Michael Lorkowski

Personal information
- Date of birth: 26 February 1955 (age 70)
- Place of birth: Hamburg, West Germany
- Position(s): Midfielder

Senior career*
- Years: Team / Apps / (Gls)
- 1973–1977: Phönix Lübeck
- 1977–1982: HSV Barmbek-Uhlenhorst

Managerial career
- 1982–1986: FC St. Pauli
- 1986–1988: Holstein Kiel
- 1988–1990: 1. SC Norderstedt
- 1990–1992: Hannover 96
- 1992–1993: FC St.

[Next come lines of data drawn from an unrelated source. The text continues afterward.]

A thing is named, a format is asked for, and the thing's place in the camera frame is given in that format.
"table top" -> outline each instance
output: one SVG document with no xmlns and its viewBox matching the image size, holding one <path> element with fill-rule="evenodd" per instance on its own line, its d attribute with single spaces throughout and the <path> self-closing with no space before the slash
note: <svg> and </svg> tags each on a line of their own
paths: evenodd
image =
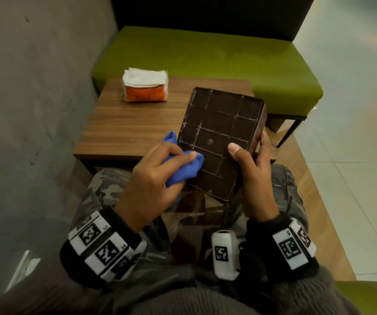
<svg viewBox="0 0 377 315">
<path fill-rule="evenodd" d="M 171 77 L 167 101 L 126 103 L 122 79 L 109 79 L 73 155 L 77 159 L 140 159 L 168 132 L 178 135 L 194 87 L 254 96 L 248 80 Z"/>
</svg>

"brown plastic box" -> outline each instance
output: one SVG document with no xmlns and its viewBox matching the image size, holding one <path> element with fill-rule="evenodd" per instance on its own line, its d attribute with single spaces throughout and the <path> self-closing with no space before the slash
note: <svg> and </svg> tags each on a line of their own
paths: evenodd
<svg viewBox="0 0 377 315">
<path fill-rule="evenodd" d="M 189 185 L 223 202 L 241 183 L 239 165 L 228 153 L 234 142 L 254 155 L 266 124 L 263 100 L 246 95 L 196 87 L 191 94 L 177 144 L 204 155 L 204 163 Z"/>
</svg>

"concrete wall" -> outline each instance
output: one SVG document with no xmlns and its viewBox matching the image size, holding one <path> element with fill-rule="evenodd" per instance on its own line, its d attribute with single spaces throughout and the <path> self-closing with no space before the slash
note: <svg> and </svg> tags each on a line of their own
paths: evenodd
<svg viewBox="0 0 377 315">
<path fill-rule="evenodd" d="M 24 250 L 64 241 L 90 73 L 115 32 L 109 0 L 0 0 L 0 291 Z"/>
</svg>

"person's right hand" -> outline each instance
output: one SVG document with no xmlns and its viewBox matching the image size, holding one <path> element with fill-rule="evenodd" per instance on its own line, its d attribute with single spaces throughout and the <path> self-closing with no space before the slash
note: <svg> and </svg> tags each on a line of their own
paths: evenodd
<svg viewBox="0 0 377 315">
<path fill-rule="evenodd" d="M 266 132 L 260 138 L 260 150 L 257 159 L 235 143 L 228 145 L 228 151 L 242 170 L 243 177 L 243 209 L 250 219 L 259 223 L 274 219 L 279 215 L 271 185 L 270 164 L 271 143 Z"/>
</svg>

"black metal leg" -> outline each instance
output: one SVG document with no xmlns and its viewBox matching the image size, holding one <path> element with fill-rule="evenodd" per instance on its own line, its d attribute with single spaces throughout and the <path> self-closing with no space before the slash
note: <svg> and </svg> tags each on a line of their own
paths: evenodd
<svg viewBox="0 0 377 315">
<path fill-rule="evenodd" d="M 92 174 L 92 175 L 95 175 L 98 170 L 94 167 L 94 165 L 92 164 L 92 161 L 91 160 L 85 160 L 85 159 L 81 159 L 81 163 L 85 166 L 86 169 L 88 169 L 88 171 Z"/>
<path fill-rule="evenodd" d="M 280 143 L 277 145 L 277 148 L 280 148 L 280 146 L 286 141 L 286 139 L 289 138 L 290 135 L 294 132 L 294 130 L 301 124 L 302 121 L 294 121 L 292 126 L 287 130 L 286 134 L 281 139 Z"/>
</svg>

Pauli
- 1993–1994: Wuppertaler SV
- 1994–1996: VfB Lübeck
- 1996–1998: Eintracht Braunschweig
- 1999–2000: Holstein Kiel
- 2000: VfL Osnabrück
- 2003–2005: MTV Wolfenbüttel
- 2005–2006: SSV Vorsfelde

= Michael Lorkowski =

German footballer and manager

Michael Lorkowski (born 26 February 1955 in Hamburg) is a German football manager and former player.

His greatest achievement was winning the 1991–92 DFB-Pokal with Hannover 96, while the team was still in the 2. Bundesliga. In an unlikely triumph, they defeated Borussia Mönchengladbach on penalties on 23 May 1992 to become the first - and thus far, only - non-Bundesliga side to lift the trophy.

He also achieved three promotions to the 2. Bundesliga with FC St. Pauli (1984 and 1986) and VfB Lübeck (1995).

In recent years, he has devoted himself more to other pursuits. He has worked as a sports teacher at diploma level and also explored his love of sailing by captaining voyages off the coast of Schleswig-Holstein.